**Work instruction**
Reproduce, please, only the lines from the first line below to the line containing "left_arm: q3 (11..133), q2", inclusive.

**Collected material**
= Beginning of Section =

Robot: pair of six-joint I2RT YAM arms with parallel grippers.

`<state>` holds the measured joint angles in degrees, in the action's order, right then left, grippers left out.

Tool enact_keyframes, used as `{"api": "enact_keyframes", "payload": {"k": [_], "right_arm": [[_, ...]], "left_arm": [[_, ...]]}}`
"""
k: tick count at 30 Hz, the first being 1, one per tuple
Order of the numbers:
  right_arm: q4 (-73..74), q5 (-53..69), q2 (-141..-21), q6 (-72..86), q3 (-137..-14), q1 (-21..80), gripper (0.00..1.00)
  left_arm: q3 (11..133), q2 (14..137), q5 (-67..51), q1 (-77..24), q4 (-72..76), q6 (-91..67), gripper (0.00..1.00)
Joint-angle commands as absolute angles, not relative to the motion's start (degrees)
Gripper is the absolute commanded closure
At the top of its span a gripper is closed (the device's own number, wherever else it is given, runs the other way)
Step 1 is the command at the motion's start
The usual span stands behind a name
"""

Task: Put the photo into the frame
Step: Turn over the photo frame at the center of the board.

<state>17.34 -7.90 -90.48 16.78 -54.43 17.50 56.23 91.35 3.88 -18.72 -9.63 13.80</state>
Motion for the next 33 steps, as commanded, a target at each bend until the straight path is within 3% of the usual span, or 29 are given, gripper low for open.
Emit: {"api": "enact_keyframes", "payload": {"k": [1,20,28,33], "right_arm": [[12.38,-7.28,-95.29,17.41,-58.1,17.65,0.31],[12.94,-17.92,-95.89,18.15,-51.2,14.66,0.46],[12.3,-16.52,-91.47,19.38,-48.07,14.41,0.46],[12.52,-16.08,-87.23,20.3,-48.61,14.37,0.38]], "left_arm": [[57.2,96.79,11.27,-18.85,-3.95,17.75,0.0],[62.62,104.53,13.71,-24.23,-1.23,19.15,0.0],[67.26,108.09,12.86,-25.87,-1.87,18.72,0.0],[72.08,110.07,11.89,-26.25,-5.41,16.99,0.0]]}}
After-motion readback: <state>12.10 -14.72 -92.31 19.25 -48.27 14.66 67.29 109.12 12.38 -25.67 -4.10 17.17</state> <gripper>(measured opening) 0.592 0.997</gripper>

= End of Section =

**Answer to this task**
Robot: pair of six-joint I2RT YAM arms with parallel grippers.

`<state>` holds the measured joint angles in degrees, in the action's order, right then left, grippers left out.

Tool enact_keyframes, used as `{"api": "enact_keyframes", "payload": {"k": [_], "right_arm": [[_, ...]], "left_arm": [[_, ...]]}}`
"""
k: tick count at 30 Hz, the first being 1, one per tuple
Order of the numbers:
  right_arm: q4 (-73..74), q5 (-53..69), q2 (-141..-21), q6 (-72..86), q3 (-137..-14), q1 (-21..80), gripper (0.00..1.00)
  left_arm: q3 (11..133), q2 (14..137), q5 (-67..51), q1 (-77..24), q4 (-72..76), q6 (-91..67), gripper (0.00..1.00)

The output given is complete.